The response must contain every line from the records below that has "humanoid".

* PROVIDED ENTRIES *

Segment Open

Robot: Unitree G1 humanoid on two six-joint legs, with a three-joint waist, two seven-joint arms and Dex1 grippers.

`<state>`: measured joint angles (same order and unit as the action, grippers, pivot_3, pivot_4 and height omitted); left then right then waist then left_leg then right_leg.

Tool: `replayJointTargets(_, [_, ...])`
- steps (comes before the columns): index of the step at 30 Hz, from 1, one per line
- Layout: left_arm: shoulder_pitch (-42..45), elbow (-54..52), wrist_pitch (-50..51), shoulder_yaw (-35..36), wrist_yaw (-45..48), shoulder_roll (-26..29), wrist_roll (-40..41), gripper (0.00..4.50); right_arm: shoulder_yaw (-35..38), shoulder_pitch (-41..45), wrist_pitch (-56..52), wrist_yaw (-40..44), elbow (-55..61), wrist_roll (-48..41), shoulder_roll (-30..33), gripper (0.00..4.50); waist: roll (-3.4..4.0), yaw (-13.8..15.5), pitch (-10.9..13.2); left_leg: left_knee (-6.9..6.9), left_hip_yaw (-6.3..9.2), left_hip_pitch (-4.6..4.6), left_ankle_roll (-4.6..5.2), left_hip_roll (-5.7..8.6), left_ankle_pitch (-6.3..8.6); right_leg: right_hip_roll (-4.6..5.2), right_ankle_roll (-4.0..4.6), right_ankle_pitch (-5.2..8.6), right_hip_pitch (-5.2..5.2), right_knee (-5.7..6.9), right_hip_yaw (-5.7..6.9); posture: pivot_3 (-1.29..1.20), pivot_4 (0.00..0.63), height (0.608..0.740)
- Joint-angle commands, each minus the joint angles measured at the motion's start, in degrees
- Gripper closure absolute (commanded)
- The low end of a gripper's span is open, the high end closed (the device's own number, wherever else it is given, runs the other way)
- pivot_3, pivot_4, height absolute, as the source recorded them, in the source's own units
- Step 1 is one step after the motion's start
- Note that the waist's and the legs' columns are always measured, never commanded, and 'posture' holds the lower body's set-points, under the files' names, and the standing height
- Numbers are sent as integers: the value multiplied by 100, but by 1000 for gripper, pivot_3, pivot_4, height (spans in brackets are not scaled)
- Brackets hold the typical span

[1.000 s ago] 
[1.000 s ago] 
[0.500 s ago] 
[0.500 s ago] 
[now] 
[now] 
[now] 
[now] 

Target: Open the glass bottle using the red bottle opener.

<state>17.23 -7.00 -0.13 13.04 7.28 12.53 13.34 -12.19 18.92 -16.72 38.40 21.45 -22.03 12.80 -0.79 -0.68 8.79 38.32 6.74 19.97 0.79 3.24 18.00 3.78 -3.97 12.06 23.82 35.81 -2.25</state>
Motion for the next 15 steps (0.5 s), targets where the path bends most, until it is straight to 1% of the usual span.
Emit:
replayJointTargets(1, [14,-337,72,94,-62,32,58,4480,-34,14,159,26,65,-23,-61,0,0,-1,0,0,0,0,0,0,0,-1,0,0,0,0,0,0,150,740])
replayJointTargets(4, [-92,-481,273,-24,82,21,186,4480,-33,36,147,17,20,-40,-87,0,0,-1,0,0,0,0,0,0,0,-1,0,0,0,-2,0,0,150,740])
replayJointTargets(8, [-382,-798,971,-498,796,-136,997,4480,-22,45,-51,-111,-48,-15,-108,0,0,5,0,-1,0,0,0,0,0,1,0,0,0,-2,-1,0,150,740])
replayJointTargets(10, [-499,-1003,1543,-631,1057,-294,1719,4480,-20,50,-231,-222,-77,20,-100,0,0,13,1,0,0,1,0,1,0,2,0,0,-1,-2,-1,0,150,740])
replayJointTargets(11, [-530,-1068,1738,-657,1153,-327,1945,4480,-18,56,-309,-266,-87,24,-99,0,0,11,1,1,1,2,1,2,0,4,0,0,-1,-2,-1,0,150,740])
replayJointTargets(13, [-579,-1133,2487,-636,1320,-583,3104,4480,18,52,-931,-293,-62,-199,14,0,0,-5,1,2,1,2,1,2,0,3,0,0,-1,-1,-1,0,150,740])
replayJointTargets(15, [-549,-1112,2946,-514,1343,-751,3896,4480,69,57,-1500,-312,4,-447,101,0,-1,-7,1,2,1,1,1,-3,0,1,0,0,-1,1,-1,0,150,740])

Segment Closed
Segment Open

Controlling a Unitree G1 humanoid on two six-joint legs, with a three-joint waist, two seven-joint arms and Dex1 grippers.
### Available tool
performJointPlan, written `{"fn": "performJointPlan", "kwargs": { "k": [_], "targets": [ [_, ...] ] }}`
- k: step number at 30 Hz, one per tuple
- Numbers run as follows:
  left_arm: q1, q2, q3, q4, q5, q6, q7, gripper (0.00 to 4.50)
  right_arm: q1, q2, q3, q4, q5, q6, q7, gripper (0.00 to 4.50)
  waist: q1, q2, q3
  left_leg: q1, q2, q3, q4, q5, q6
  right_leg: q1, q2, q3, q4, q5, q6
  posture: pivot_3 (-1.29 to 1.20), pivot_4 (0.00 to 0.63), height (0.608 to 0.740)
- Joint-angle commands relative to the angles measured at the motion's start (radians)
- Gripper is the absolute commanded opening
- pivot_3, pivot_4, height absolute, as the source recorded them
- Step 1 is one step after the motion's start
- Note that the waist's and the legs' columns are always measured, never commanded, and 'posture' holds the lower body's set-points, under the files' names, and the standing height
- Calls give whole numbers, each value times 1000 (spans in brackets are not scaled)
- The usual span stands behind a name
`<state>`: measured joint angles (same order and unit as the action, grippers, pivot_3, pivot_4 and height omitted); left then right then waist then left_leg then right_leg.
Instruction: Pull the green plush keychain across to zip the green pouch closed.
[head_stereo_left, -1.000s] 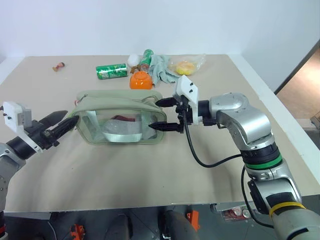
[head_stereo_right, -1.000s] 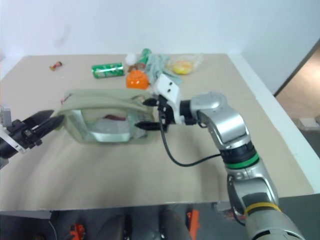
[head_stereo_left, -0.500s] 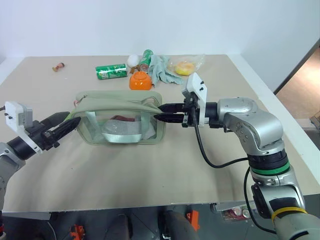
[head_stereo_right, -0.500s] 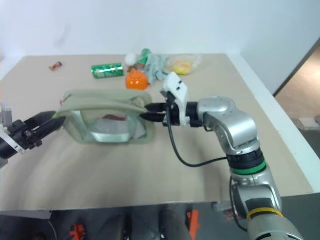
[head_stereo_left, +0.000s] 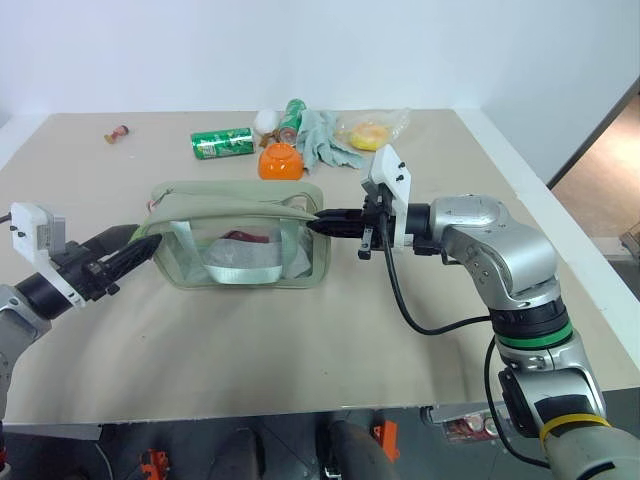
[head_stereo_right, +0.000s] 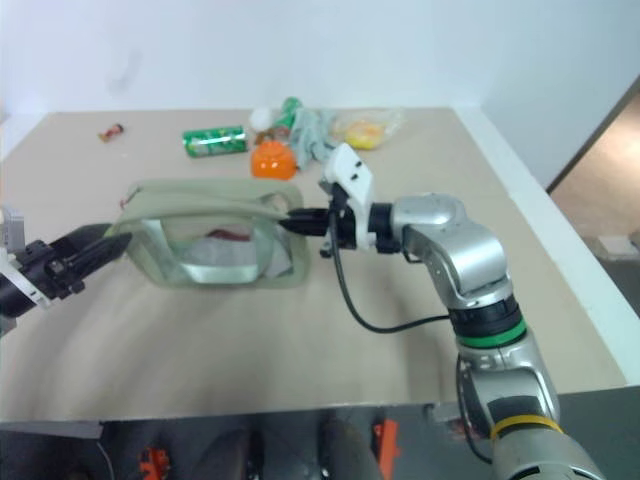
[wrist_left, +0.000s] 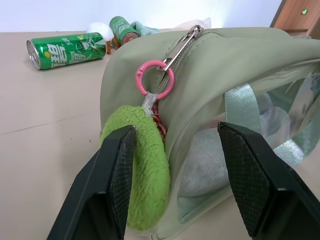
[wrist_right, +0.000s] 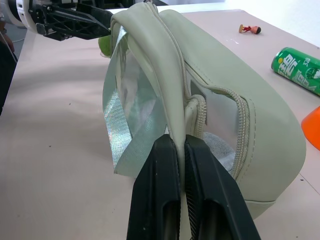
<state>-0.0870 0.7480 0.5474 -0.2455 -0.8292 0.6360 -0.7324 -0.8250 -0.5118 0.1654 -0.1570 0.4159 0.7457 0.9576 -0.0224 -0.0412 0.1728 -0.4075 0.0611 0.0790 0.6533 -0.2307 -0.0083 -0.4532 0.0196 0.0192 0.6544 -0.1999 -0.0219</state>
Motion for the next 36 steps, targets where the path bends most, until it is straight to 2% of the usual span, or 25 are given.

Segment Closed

* RESULT OF THIS EXERCISE *
Robot: Unitree G1 humanoid on two six-joint legs, with a three-joint waist, two seven-joint arms and Dex1 grippers.
Controlling a Unitree G1 humanoid on two six-joint legs, with a three-joint waist, two seven-joint arms and Dex1 grippers.

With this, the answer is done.